Mike Young notes that there is indeed a difference between what we “see” in sprinters and what we should “say” to them, and he agrees that too much feedback should be avoided, especially when cues are not “clear, concise, and concrete.”
Bosch contends that eighty-five percent of coaching instructions are of this kind and are unproductive. “With simple movements,” he notes, “merely giving athletes encouragement is more effective than giving them internal –focus instructions on how to execute those movements.” Young concurs, noting that he also decreases the feedback over time.

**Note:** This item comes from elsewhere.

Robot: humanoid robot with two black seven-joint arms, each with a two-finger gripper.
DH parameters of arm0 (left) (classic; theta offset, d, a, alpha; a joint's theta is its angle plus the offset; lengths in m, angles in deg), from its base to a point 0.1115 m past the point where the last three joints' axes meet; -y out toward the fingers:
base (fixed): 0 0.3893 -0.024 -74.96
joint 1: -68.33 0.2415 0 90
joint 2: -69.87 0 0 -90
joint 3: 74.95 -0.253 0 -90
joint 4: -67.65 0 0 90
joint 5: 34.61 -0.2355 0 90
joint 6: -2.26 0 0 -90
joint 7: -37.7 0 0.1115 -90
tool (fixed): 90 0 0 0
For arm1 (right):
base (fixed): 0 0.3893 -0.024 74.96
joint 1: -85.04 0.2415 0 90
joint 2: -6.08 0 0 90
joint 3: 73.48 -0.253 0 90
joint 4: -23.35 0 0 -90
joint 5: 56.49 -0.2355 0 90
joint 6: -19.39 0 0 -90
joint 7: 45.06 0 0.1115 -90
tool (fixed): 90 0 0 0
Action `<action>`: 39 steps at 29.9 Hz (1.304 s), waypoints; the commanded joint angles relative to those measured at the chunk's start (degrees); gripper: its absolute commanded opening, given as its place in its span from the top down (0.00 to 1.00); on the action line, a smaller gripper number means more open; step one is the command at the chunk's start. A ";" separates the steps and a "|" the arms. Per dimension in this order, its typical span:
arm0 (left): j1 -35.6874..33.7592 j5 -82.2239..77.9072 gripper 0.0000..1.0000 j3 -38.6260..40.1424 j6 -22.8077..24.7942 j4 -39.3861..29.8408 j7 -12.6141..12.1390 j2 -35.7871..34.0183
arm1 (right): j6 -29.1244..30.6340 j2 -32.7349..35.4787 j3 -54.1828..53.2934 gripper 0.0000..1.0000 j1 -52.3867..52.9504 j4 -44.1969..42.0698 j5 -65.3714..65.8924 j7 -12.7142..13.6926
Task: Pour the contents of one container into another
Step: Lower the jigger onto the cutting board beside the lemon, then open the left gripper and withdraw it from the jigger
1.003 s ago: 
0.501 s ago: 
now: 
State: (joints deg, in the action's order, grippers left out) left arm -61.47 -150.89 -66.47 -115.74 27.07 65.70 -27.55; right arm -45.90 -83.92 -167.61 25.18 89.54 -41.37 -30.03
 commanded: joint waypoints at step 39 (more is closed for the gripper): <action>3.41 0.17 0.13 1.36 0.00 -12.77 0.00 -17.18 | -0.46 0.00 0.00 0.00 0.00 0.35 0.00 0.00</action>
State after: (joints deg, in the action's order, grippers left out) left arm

So, in a sense, what the locomotion folk were suggesting almost fifteen years ago does seem to make sense relative to what Frans Bosch is saying: “In order to give self-organization a chance, a coach must know what components to teach with precision and what components need the freedom to vary in exercises. A coach should not correct every flaw he or she sees; rather, the coach should have a list of the essential attractors and try to help the athlete get those right.”
The good news is that the current research out of the SMU lab has now given us a much clearer idea of what should be taught. And what is even more interesting is that these mechanics are not anything new. As Bosch frequently notes, they are the things we know will optimize the efficiency of the sprinter’s mechanical properties—things like posture and frontside mechanics. And with the knowledge that they were right all along, coaches can continue demonstrating what they do best—knowing how and when to teach these skills.
And this requires…more than horse sense.